Надю и Щагова сблизило то, что оба они не были москвичами. Те москвичи, кого Надя встречала среди аспирантов и в лабораториях, носили в себе яд своего несуществующего превосходства, этого «московского патриотизма», как называли сами они. Надя ходила среди них, какие ни будь её успехи перед профессором, в существах второго сорта.

Как же было ей отнестись к Щагову, тоже провинциалу, но рассекавшему эту среду, как небрежно рассекает ледокол простую мягкую воду. Однажды при ней в читальне один молоденький кандидат наук, желая унизить Щагова, спросил его с высокомерным поворотом змеиной головы:

— А вы, собственно… из какой местности?

Щагов, превосходя собеседника ростом, с ленивым сожалением посмотрел на него, чуть покачиваясь вперёд и назад:

— Вам не пришлось там побывать. Из фронтовой местности. Из поселка Блиндажный.

Давно замечено, что наша жизнь входит в нашу биографию не равномерно по годам. У каждого человека есть своя особая пора жизни, в которую он себя полнее всего проявил, глубже всего чувствовал и сказался весь себе и другим. И что бы потом ни случалось с человеком даже внешне значительного, всё это чаще — только спад или инерция того толчка: мы вспоминаем, упиваемся, на много ладов переигрываем то, что единожды прозвучало в нас. Такой порой у иных бывает даже детство — и тогда люди на всю жизнь остаются детьми. У других — первая любовь, и именно эти люди распространили миф, что любовь даётся только раз. Кому пришлась такой порой пора их наибольшего богатства, почёта, власти — и они до беззубых дёсен шамкают нам о своём отошедшем величии. У Нержина такой порой стала тюрьма. У Щагова — фронт.

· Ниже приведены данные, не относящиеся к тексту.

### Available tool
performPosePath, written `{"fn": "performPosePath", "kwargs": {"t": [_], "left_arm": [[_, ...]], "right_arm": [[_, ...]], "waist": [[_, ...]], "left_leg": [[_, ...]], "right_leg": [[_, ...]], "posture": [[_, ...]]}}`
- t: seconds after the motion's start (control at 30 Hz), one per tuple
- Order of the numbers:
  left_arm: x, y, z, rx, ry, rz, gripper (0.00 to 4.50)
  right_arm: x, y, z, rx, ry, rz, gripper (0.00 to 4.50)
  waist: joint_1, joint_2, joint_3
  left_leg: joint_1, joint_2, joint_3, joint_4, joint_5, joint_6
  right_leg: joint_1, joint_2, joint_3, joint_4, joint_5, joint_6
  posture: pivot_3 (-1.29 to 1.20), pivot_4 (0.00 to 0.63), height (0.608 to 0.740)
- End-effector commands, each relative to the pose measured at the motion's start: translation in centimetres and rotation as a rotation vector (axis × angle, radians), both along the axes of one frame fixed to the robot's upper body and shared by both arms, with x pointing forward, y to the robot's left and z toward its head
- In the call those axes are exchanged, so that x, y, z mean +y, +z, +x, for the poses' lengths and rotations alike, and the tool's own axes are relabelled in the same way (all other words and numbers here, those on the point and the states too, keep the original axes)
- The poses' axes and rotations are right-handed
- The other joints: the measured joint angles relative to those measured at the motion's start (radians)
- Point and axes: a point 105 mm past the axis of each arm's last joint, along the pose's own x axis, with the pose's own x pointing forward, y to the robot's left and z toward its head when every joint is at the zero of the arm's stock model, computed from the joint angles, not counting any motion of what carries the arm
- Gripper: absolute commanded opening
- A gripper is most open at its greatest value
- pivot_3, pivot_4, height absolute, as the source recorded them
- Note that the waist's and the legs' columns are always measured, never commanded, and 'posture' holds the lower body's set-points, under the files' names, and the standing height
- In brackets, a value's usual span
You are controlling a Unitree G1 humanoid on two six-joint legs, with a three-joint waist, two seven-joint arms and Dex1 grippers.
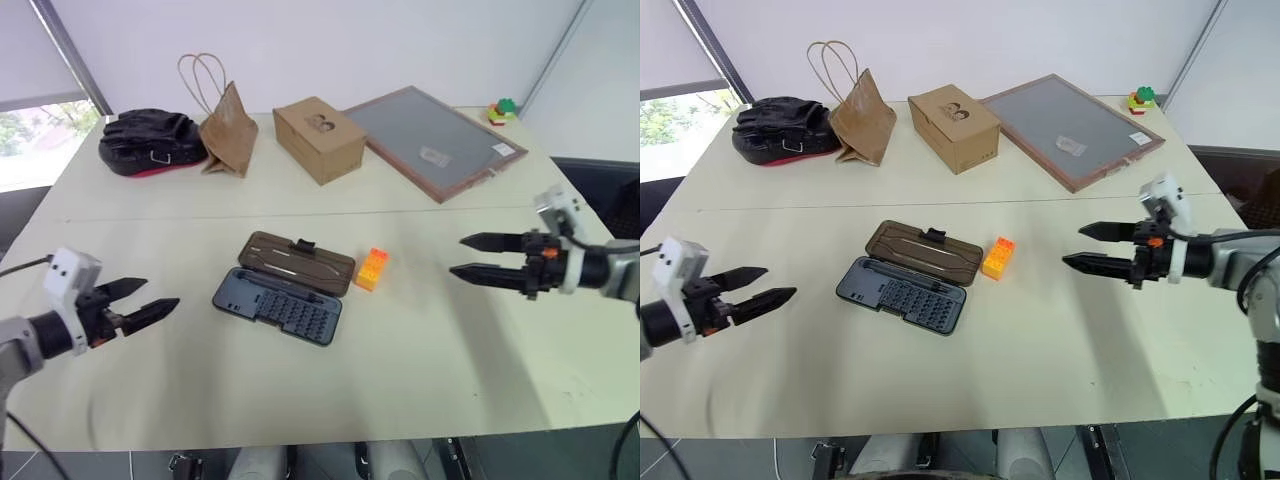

Щагов хватанул войны с жарком и с ледком. Его взяли в армию в первый месяц войны. Его отпустили на гражданку только в сорок шестом году. И за все четыре года войны у Щагова редко выдавался день, когда б с утра он был уверен, что доживёт до вечера: он не служивал в высоких штабах, а в тыл отлучался только в госпиталь. Он отступал в сорок первом от Киева и в сорок втором на Дону. Хотя война в общем шла к лучшему, но Щагову доставалось уносить ноги и в сорок третьем и даже в сорок четвёртом под Ковелем. В придорожных канавках, в размытых траншеях и меж развалин сожжённых домов узнавал он цену котелка супа, часа покоя, смысл подлинной дружбы и смысл жизни вообще.

Переживания сапёрного капитана Щагова не могли зарубцеваться теперь и в десятилетия. Он не мог теперь принять никакого другого деления людей, кроме как на солдат и прочих. Даже на московских всё забывших улицах у него сохранилось, что только слово «солдат» — порука искренности и дружелюбия человека. Опыт внушил ему не доверять тем, кого не проверил огонь фронта.